[cucumber] Cucumber and CI

On Mon, Feb 23, 2009 at 11:44 AM, James B. [email protected]
wrote:

F=31, S=165, PC=100%, TU=30, CU=21, financial services (insurance
claims)

Whathuh? Wow, you really do work for government, don’t you? >8->
That line hurts me to look at and I’m not going to try to put my
answer in that format.

Since I’ve started using Cucumber I’ve mostly been doing smaller
projects, and the only ones I’ve completed or brought near completion
have been personal ones. My last project was a spike that had to be
done inside a week and I abandoned most testing (and it shows), but
apart from that it seems like the projects I consider ‘smallish’ tend
to have about 10-30 features, with usually 5-10 scenarios per feature.

If I had to think about how feature counts scale, I’d say that in the
most general case they scale by significant models. A “significant
model” is an entity that really matters to the business process (as
in, you can’t describe the process without it) and that has a
non-trivial interface. If I’m building a membership registration
system, “Member” is certainly a significant model. “Payment” is
significant. “Phone number” probably isn’t, even if I break it out
into a separate table and Rails model for relational reasons.

A significant model will likely have somewhere from 2-5 features
simply by virtue of CRUD operations. You need to be able to view the
information. That’s a feature. You need to be able to edit it.
That’s a feature too. Whether create/update/delete are separate
features or all one feature varies by how complex or different the
interface needs to be in each case. If it’s all one form and that
form has a “Delete” button with a simple yes/no confirmation, you can
probably cover it with one feature. Sometimes you can’t. …And
sometimes there’s a need for imports or printed reports or whatever,
and those are all features.

So that’s how I gauge this stuff. The driving metric is interface
complexity and the number of different major interactions an actor
could have with the application. I don’t know how to gauge “percent
completion” off of that, or why the nature of the industry would be
important.

And… “Total or concurrent users?” That you’re asking for that
information totally baffles me. How could that possibly make a
difference to the number of features? That’s a scaling issue. An
implementation detail, unrelated to app complexity or business value.
If I wrote an executive information system that only had 15 users, but
those users used it to save millions of dollars, how does the number
“15” help you determine how many features you should write?


Have Fun,
Steve E. ([email protected])
ESCAPE POD - The Science Fiction Podcast Magazine
http://www.escapepod.org

On Mon, Feb 23, 2009 at 9:09 AM, Stephen E. [email protected] wrote:

On Mon, Feb 23, 2009 at 10:22 AM, Mark W. [email protected] wrote:

Our mantra is ABC: Always Be Committing.
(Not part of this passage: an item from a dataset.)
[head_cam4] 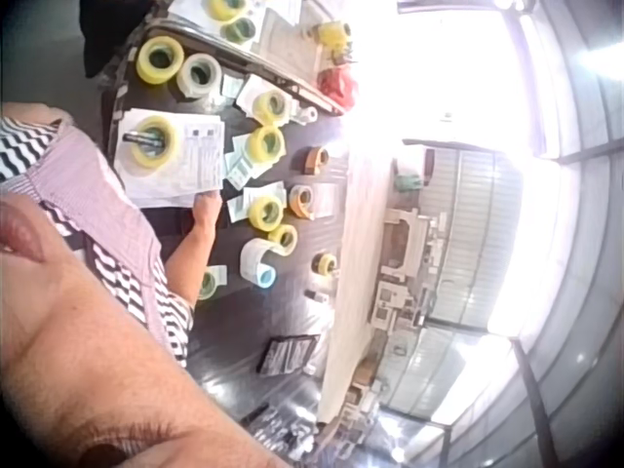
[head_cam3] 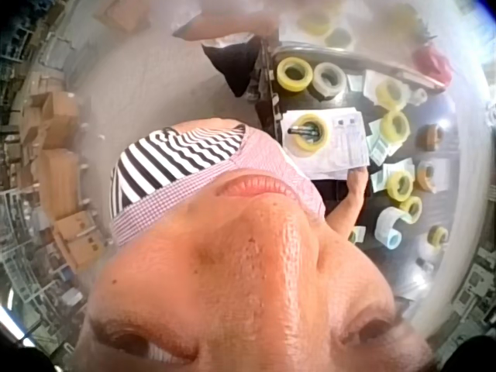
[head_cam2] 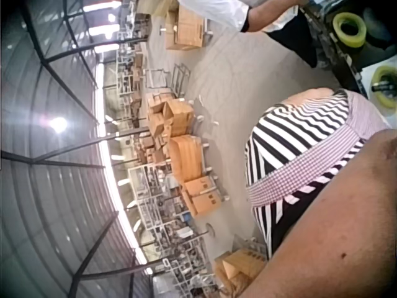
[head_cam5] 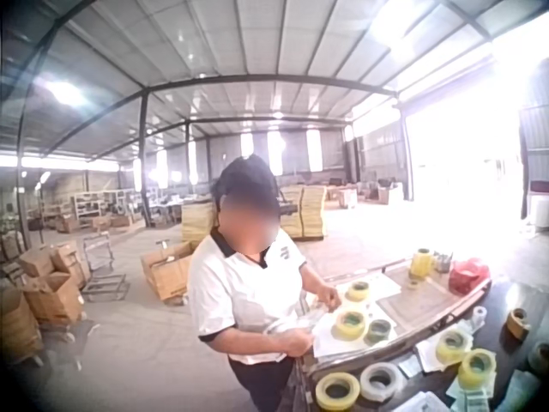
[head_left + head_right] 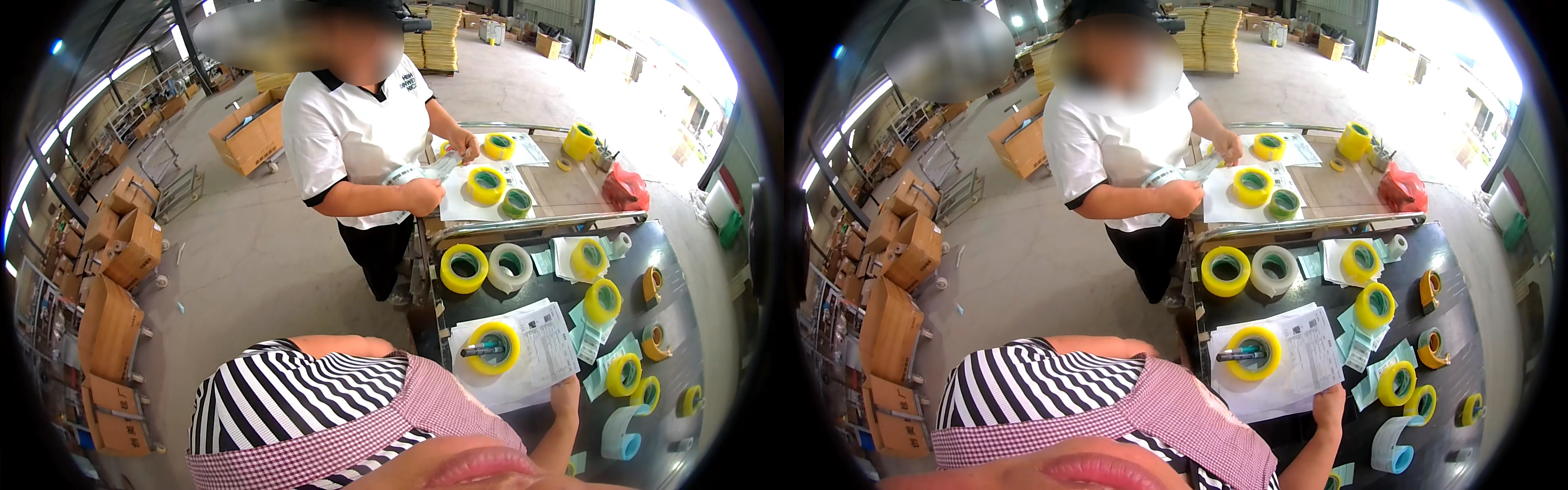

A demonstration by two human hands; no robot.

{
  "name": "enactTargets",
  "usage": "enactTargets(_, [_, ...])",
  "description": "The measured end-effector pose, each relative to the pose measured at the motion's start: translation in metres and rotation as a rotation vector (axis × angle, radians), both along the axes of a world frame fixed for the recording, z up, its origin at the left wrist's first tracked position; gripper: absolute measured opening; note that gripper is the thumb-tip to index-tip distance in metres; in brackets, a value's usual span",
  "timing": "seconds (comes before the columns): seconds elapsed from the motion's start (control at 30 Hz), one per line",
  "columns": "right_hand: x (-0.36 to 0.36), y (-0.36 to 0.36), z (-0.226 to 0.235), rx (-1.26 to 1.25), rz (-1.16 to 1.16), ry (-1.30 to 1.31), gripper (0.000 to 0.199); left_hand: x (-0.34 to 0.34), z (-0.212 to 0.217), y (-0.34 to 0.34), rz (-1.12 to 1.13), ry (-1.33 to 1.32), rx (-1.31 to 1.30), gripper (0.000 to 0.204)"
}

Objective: The person writes on a cardboard box with a marker, places several gray packaged items into an empty box, and then uses a pen to mark documents while organizing rolls of yellow tape on a workbench.

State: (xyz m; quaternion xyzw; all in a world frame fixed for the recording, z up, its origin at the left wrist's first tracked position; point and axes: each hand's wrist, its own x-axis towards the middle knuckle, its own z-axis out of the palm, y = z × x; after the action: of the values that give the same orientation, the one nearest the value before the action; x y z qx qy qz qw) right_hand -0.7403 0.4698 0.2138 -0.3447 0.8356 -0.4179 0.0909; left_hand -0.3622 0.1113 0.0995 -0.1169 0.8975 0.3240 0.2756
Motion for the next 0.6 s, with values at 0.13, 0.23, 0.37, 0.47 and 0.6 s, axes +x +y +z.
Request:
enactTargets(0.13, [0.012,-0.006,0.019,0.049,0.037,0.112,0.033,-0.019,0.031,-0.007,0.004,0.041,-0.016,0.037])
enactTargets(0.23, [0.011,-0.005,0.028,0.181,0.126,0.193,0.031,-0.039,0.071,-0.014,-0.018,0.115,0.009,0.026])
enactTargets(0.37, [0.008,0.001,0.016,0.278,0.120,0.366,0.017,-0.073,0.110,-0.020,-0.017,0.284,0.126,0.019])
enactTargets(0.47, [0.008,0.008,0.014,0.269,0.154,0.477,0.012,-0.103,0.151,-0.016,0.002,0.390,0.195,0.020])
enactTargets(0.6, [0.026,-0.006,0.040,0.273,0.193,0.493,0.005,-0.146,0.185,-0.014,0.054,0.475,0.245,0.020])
So we commit anytime we feel
like it, as long as it doesn’t break the build. This makes life a lot
easier when there is merging to do.

I think your “doesn’t break the build” condition is a lot bigger than
you make it sound. >8-> What’s the definition of “the build” in your
work culture? Do you run all tests every time before committing? Or
just before pushing?

If you’re working in a local branch, you can do whatever you want. :slight_smile:
Personally, I run all specs and features before I commit to my local
topic branch.

When I want to push to the remote respository, I pull into my local
master branch, rebase the topic branch from master, merge the topic
into master, run all specs and features, then push.

///ark

James B. wrote:

Just on a side note, how many features / stories have people seen on
their projects and how much of their project was covered by
features/stories?

My current day job is old-school Rails. Some of the tests - written
before I got
here - used a most despicable pattern. Someone would write a test on
some
transactions which pushed the DB into state X. Then, when they needed a
database
in state X to TDD the next transaction, they would call the old test.
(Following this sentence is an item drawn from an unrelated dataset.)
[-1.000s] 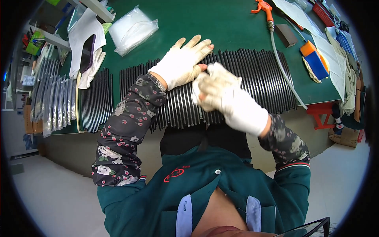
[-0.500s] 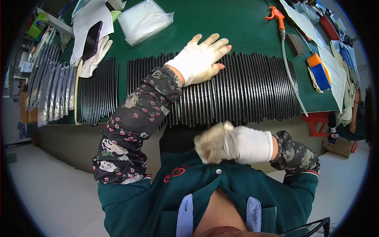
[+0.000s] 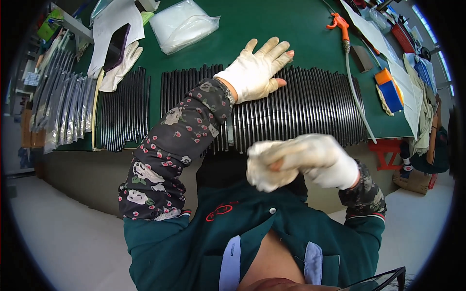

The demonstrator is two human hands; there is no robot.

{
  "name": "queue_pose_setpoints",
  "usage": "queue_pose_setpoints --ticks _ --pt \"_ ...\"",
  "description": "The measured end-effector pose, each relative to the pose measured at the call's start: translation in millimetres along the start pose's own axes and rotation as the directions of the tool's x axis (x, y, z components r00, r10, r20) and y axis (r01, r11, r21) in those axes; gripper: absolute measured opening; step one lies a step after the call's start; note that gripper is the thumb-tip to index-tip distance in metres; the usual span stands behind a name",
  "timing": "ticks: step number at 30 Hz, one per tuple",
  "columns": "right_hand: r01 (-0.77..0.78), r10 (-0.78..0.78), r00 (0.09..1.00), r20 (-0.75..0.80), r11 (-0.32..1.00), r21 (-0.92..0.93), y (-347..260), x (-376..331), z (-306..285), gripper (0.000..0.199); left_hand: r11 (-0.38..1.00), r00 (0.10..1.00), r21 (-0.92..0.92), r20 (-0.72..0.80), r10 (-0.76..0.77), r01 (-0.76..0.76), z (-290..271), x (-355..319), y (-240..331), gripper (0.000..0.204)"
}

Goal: Wiping a large array of thin black rods with a cloth on a green workbench.

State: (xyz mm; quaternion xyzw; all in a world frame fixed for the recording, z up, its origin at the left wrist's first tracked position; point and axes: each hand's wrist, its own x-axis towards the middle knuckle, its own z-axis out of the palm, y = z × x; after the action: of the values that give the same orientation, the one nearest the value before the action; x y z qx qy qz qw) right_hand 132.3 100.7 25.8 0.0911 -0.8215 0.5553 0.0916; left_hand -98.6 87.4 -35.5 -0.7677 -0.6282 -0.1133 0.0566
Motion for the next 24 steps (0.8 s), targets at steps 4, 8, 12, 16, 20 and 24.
queue_pose_setpoints --ticks 4,8,12,16,20,24 --pt "-0.156 -0.054 0.909 -0.414 0.877 -0.455 -11 7 -24 0.029 1.000 0.979 0.014 -0.205 0.017 -0.014 -34 -11 -14 0.066" --pt "-0.224 0.063 0.966 -0.251 0.690 -0.688 31 1 -15 0.032 0.990 0.980 -0.096 -0.179 0.084 -0.102 -67 -49 -65 0.063" --pt "-0.273 0.061 0.952 -0.300 0.617 -0.739 23 15 -9 0.022 0.985 0.991 0.153 0.121 0.056 -0.074 -64 -103 -87 0.063" --pt "-0.343 0.223 0.937 -0.268 0.721 -0.602 22 31 -13 0.019 0.985 0.979 0.148 0.198 0.055 -0.085 -45 -105 -66 0.061" --pt "-0.012 -0.183 0.950 -0.252 0.787 -0.617 29 66 0 0.028 0.998 0.990 0.021 0.131 0.055 -0.058 -32 -93 -59 0.060" --pt "0.163 -0.205 0.979 -0.018 0.826 -0.540 52 72 50 0.035 0.999 0.997 0.019 0.075 0.032 -0.034 -29 -88 -55 0.059"
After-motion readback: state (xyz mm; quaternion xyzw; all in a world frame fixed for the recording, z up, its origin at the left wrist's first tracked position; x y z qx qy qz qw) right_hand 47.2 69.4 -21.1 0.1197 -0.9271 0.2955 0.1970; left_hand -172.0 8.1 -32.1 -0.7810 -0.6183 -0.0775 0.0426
This habit - across dozens of business rules - lead to tower-of-jello
test
cases, where any disturbance risks us commenting out the tests, because
we can’t
figure out how to pass them - even by reverting and trying again!
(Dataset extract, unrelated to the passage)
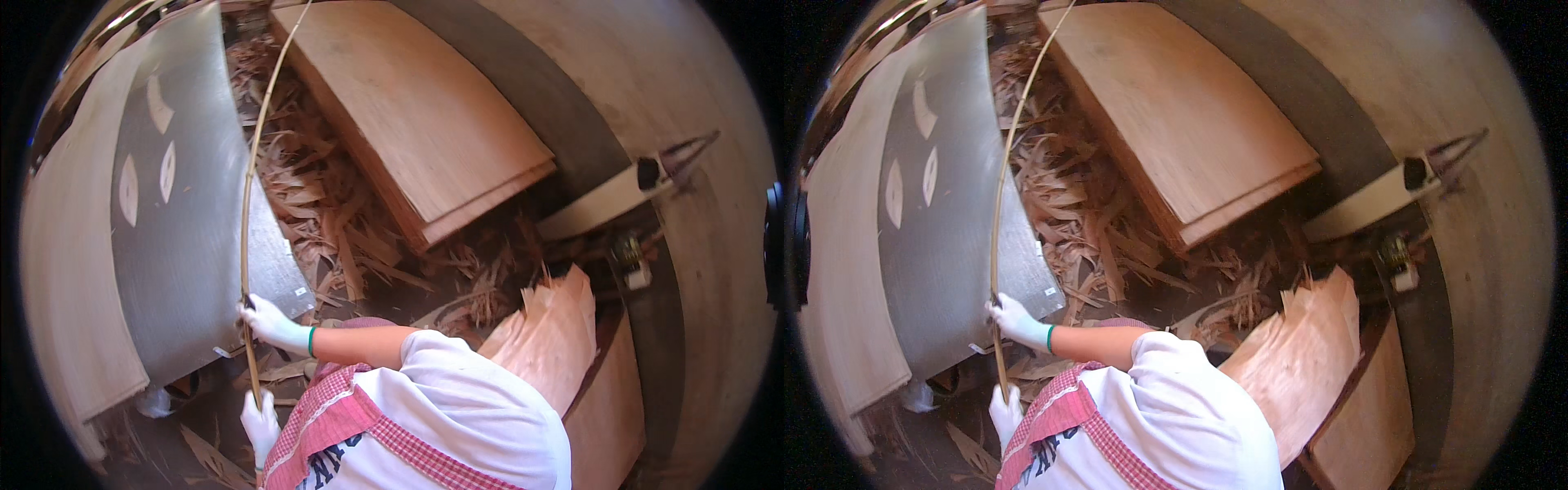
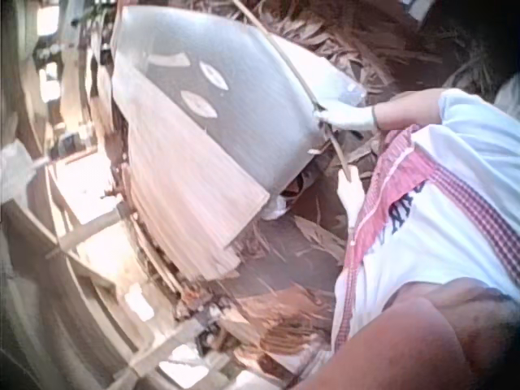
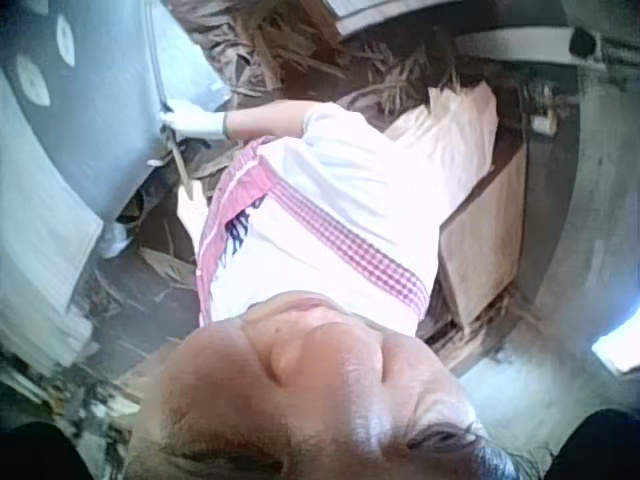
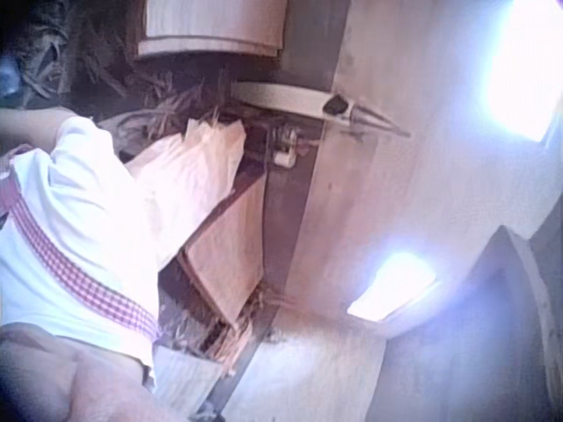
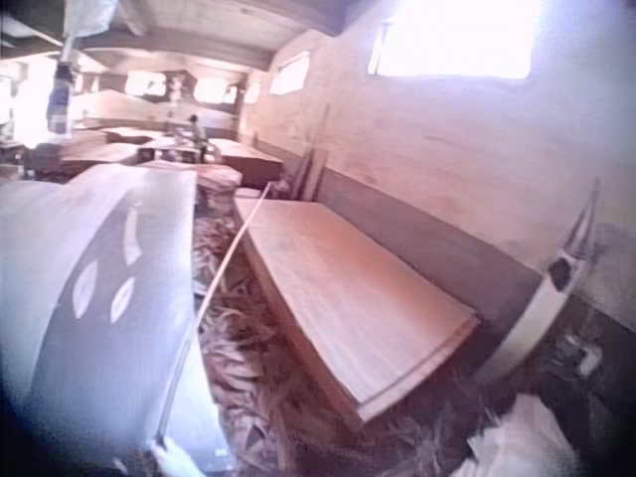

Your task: The person picks up thin wood veneers, applies them to gaps in larger plywood sheets, and trims the excess using a handheld blade.

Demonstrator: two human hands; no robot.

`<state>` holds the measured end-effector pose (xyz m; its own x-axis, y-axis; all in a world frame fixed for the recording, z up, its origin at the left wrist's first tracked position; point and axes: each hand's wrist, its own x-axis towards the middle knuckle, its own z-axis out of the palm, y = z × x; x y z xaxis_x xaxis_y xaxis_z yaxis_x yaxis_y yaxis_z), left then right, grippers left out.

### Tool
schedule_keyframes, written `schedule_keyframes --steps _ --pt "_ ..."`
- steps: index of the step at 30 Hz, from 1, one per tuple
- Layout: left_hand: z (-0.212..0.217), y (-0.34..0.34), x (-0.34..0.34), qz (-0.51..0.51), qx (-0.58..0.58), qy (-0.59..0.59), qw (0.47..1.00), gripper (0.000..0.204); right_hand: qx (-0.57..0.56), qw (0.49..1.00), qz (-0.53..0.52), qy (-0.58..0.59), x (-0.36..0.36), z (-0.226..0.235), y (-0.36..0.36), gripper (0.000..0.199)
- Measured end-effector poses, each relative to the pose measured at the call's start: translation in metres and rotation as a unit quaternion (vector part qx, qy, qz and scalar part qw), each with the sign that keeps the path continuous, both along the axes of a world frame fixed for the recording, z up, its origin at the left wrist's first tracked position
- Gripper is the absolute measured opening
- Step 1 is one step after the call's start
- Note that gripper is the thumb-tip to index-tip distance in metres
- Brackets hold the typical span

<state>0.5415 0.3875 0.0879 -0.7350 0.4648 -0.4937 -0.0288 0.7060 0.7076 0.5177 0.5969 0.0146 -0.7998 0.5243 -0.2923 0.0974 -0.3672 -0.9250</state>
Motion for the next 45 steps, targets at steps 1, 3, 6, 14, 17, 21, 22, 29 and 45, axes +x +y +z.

So, in this degenerate case, we have saturation testing for all the
low-level
code methods, but we are missing the high-level view that Cuke ought to
be
providing…


Phlip

On Mon, Feb 23, 2009 at 3:22 PM, Mark W. [email protected] wrote:

On Mon, Feb 23, 2009 at 9:09 AM, Stephen E. [email protected] wrote:

I think your “doesn’t break the build” condition is a lot bigger than
you make it sound. >8-> What’s the definition of “the build” in your
work culture? Do you run all tests every time before committing? Or
just before pushing?

If you’re working in a local branch, you can do whatever you want. :slight_smile:

Ah, okay, so we are talking about pretty much the same thing. >8->
The way you said “committing” I thought everyone was going into the
same integration branch every time. Mea culpa for assuming.


Have Fun,
Steve E. ([email protected])
ESCAPE POD - The Science Fiction Podcast Magazine
http://www.escapepod.org

Comment inline

2009/2/23 Mark W. [email protected]

There can be a difference between committing and integrating now we have
distributed vcs.

I’m not sure if you meant that but if you did then I think these
sort of checkins have to be in bigger chunks. The reason is that each
checkin to an intergration server is asking my colleagues to checkout my
code and integrate it into their current work.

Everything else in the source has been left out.